Abstract

The ms. tradition of the Poetics is a mine, quite unexpectedly, when it comes to composition on literary matters: four independent witnesses — Parisinus 1741 (A), Riccardianus 46 (B), and mediaeval translations into Latin by William of Moerbecke and Arabic by Abū-Bishr Mattā made with the help of a Syriac interlinear (not to mention the recentiores which still could prove of some stemmatic value, as for instance Par. gr. 2038, Vat. gr. 1400, Berol. Philipp. and Mon. 493) — allow in most cases for a safe reconstruction of an archetype. Common errors suggest that this text differed from the autograph in some twenty passages, largely interpolations, ranging from a couple of words to a number of phrases.

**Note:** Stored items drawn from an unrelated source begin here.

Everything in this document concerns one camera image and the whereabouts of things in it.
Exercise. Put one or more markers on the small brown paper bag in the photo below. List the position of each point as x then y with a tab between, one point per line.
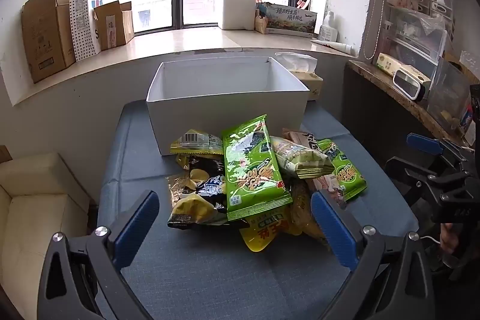
261	25

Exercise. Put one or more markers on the wooden shelf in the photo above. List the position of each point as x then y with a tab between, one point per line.
378	87

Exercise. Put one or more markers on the cream tissue pack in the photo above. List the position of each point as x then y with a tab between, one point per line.
388	62
416	73

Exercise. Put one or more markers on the black and yellow chips bag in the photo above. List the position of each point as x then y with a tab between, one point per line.
202	192

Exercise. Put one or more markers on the polka dot paper bag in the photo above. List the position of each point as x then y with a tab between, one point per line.
80	24

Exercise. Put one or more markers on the white tube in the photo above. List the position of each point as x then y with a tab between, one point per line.
333	46

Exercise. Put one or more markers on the cream and green snack packet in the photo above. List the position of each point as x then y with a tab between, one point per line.
300	157

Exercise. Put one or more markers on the clear noodle snack packet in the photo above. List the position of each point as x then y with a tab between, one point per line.
305	215

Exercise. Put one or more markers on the marble window sill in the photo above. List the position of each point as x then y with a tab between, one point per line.
168	42

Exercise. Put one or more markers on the small yellow snack packet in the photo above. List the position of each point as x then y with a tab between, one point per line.
195	142

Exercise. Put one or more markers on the green seaweed snack packet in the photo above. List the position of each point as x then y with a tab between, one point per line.
347	173
251	170

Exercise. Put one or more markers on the brown and white snack packet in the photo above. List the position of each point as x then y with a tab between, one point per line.
303	140

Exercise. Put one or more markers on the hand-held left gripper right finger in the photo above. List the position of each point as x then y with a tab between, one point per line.
333	226

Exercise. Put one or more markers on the yellow snack bag red print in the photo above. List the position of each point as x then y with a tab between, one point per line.
268	233

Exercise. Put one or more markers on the blue fabric cover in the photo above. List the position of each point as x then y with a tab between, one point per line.
210	275

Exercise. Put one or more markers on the pink snack packet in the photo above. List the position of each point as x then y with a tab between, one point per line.
328	185

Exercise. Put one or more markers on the small brown cardboard box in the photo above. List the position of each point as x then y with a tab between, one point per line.
112	25

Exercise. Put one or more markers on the clear plastic storage box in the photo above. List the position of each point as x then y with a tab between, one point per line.
412	35

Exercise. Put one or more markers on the plain white box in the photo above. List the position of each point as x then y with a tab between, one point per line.
238	13

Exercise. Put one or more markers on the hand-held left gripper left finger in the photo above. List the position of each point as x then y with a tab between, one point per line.
137	226

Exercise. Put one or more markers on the white plastic bottle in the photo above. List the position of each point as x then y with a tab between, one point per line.
327	29

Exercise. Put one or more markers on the person's right hand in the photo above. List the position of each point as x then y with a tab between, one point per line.
448	238

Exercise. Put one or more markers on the white digital clock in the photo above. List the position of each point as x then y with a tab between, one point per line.
407	84

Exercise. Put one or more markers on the clear plastic container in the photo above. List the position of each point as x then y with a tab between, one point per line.
448	95

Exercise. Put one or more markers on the landscape printed carton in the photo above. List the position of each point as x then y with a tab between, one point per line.
290	22

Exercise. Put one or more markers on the white cardboard box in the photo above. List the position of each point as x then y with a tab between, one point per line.
225	106

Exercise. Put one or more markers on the large brown cardboard box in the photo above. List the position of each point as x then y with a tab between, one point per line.
43	39

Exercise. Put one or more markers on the small drawer organizer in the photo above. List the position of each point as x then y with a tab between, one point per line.
438	5

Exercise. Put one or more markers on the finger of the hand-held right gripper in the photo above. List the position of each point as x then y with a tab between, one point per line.
423	143
412	177

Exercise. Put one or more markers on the tissue box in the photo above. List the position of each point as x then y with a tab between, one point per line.
305	74

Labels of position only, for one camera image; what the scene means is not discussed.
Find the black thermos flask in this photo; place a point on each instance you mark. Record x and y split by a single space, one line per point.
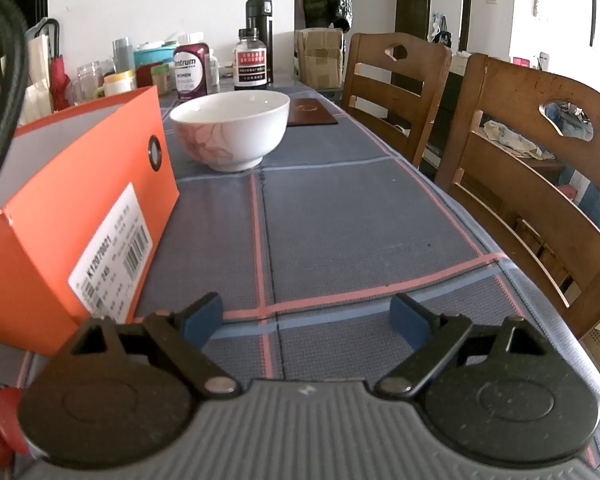
260 15

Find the plain white paper bag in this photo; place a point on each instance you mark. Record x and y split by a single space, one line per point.
37 102

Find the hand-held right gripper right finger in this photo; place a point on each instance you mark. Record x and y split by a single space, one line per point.
410 318

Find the dark red booklet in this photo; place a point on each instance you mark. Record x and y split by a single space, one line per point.
311 112

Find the white paper bag with cutout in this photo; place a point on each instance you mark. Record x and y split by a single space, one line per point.
40 55

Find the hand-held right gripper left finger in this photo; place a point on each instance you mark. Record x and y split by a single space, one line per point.
205 319

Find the teal plastic container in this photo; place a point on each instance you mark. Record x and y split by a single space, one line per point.
152 55

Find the white canister yellow lid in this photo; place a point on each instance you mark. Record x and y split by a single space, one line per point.
120 85

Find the purple vitamin bottle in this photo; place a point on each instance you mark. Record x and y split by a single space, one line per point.
190 77

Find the red folded umbrella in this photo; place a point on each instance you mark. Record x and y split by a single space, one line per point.
59 80

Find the small jar green lid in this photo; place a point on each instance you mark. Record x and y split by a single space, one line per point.
160 79

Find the orange cardboard box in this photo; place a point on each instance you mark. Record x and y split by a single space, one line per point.
55 210

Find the dark hanging bag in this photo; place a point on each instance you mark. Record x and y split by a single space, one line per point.
442 32

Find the red tin box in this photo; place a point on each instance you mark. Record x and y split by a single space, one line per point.
144 76

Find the wooden chair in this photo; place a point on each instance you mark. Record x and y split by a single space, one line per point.
505 125
375 70

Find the brown cardboard box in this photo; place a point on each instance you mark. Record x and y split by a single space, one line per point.
320 60

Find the grey bottle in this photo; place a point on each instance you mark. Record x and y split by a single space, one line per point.
124 55

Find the small white bottle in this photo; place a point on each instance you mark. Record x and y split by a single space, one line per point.
213 67

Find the white floral bowl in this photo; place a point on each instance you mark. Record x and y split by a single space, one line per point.
230 130

Several intrusions prove to be typologically close. All of them correct what was deemed to be inaccurate or loose argumentation by inserting syntactic complements or references adding cohesion. As a result, both the style and context go largely neglected. The first paragraphs of ch. 6, central to the Poetics, suffered most. This text also came down to us in a Syriac translation having a heavily glossed uncial ms. as its source. Insertions in ch. 6 cause ‘harmonising’ additions to the following text of the treatise. The ‘family of interpolations’ under discussion is tentatively attributed to a professor of Aristotelianism of late antiquity (the most suitable candidate seems to be Themistius): a school-room copy diffused by his pupils became the common ancestor of both the extant Greek mss. of the Poetics and the reconstructed Greek sources of the mediaeval translations. A fresh collation of the Syriac text together with the evidence of variae lectiones in the oldest independent Greek mss. offer a glimpse into the workings of his mind.